Но, говоря вообще, отсылка к анимистической природе пра-мышления достаточно банальна (скажем, "Отличительная черта магического мышления примитивного человека заключается в том, что его поведение, направленное на овладение природой, и поведение, направленное на овладение собой, еще не отделены одно от другого. Магию Рейнах определяет как стратегию анимизма. Другие... определяют ее как технику анимизма. И в самом деле, примитивный человек, смотрящий на природу как на систему одушевленных предметов и сил, воздействует на эти силы так, как он воздействует на одушевленное существо". Выготский, [31]). Акцентируем внимание на том, что речь во всех случаях идет о переживании, если и выступающем предтечей мышления, то никак не им самим, и, что существеннее, о его истоках и механизмах его культивирования – и, уже в такой связи, следующей задачей изложения выступает редукция эстетического чувства возвышенного к харизматической сопричастности разлитой в мире силе.

Подчеркнем в такой связи следующее обстоятельство: "воздействуя на природные силы так, как он (человек) воздействует на одушевленное существо", человек не решает в такой, сугубо аналитической трактовке, ни одной из стоящих перед ним задач; природные силы не поддаются воздействиям, которым поддаются (порой) окружающие; последние, в свою очередь, очень немногим напоминают природные силы – и, разумеется, путаница в такого рода вопросах (приравнивающая наших предков к умалишенным) быстро привела бы их (предков) к гибели.

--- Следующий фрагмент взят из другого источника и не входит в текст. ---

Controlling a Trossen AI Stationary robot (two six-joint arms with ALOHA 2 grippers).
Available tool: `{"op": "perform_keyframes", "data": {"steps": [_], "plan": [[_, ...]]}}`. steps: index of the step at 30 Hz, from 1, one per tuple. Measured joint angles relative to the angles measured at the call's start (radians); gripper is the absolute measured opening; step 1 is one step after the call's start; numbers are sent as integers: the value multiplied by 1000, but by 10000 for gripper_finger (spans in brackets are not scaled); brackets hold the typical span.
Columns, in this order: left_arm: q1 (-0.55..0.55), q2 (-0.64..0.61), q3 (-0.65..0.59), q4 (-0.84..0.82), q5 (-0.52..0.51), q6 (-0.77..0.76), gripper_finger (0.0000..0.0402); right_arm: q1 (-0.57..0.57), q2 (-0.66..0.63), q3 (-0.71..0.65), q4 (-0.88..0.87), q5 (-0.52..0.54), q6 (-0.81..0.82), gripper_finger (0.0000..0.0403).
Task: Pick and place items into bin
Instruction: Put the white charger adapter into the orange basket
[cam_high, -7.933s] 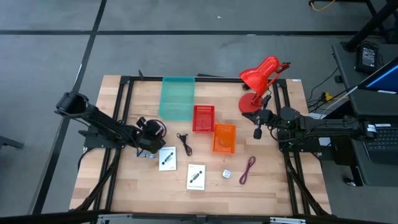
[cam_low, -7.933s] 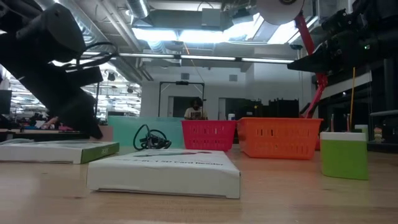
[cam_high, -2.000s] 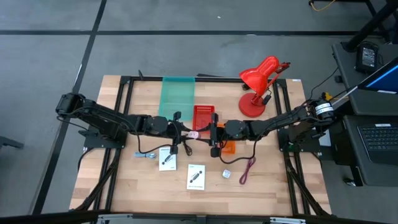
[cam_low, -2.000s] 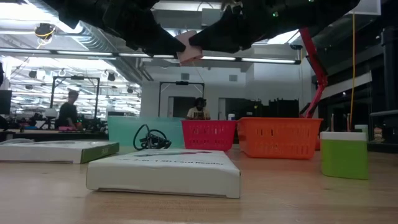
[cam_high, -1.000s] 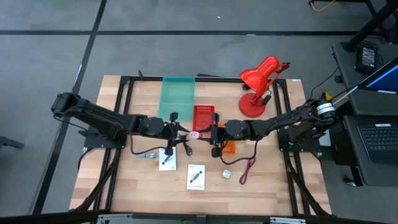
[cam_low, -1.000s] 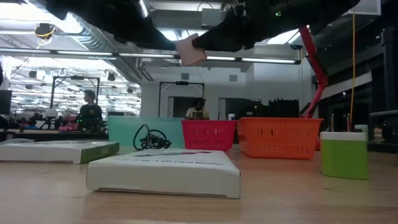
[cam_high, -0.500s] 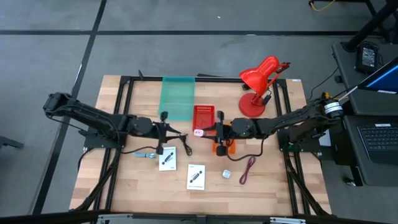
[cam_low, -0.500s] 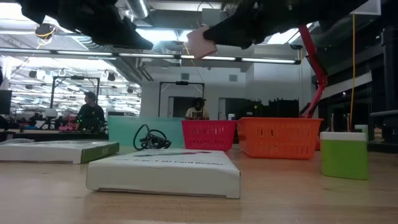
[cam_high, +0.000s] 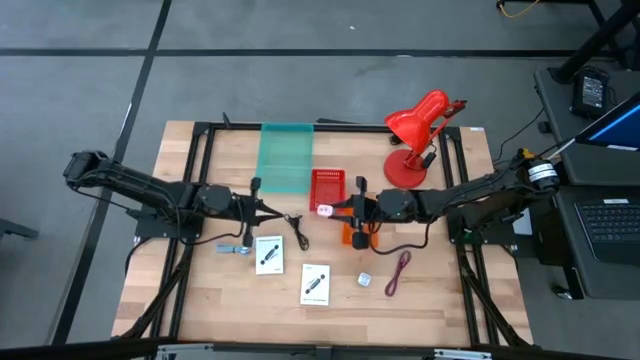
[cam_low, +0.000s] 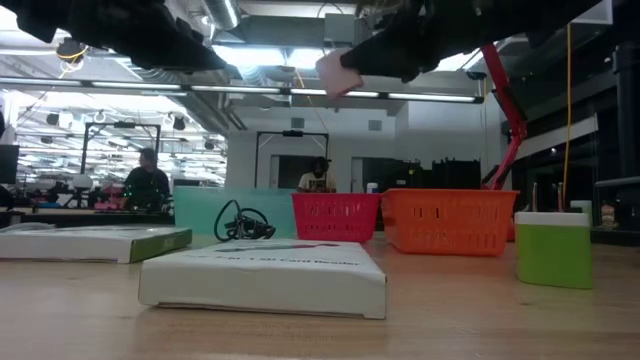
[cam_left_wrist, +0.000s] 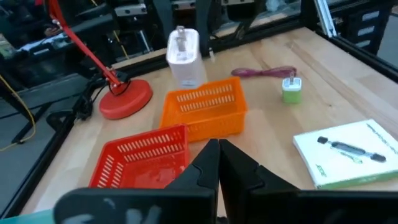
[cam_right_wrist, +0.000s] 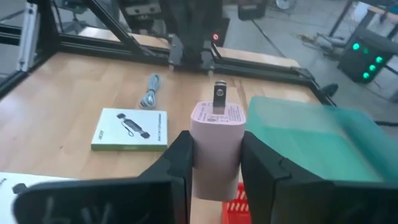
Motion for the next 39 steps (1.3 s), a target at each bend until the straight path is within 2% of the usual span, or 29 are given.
{"op": "perform_keyframes", "data": {"steps": [4, 8, 12, 17, 25, 35, 39], "plan": [[2, -1, 0, 2, 53, 44, 2, 0, 0, 0, -12, 5, 24, 79], [4, -1, 0, 2, 63, 77, 2, 1, 0, -8, -21, 33, 51, 79], [27, -3, 0, 3, 66, 78, 1, 3, 0, -80, 73, 83, 55, 79], [61, -5, 0, 11, 66, 63, 3, -2, -64, -137, 81, 83, 153, 79], [87, -6, 0, 12, 61, 62, 4, 46, -179, -168, -161, 232, 387, 79], [87, -6, 1, 18, 39, 62, 4, 95, -161, -167, -245, 240, 614, 79], [87, -6, 1, 19, 39, 62, 6, 97, -136, -167, -272, 240, 659, 79]]}}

Но в сущности Выготский, безусловно, прав; только "воздействие на одушевленное существо", под которым обычно понимается непосредственно влияние одного индивида на другого, следовало бы заменить на "приемы воздействия на сообщество" равно приемы общественного руководства; именно таковые и предопределяют общую логику "действия человека в мире" и, в силу того, (вторичную) логику его воздействия на природу.

*

Очевидно, приобщение силам, открываемым ритуалом, не выливалось в практики оперирования природными силами сколь-нибудь непосредственно. Не менее очевидно и то, что трансформация "практик сакрализации" в "практики обыденного взаимодействия" нуждалась в рядах опосредующих процедур, каковые в разных редакциях можно принять за "осуществляемые общностью" и за "общество конституирующие".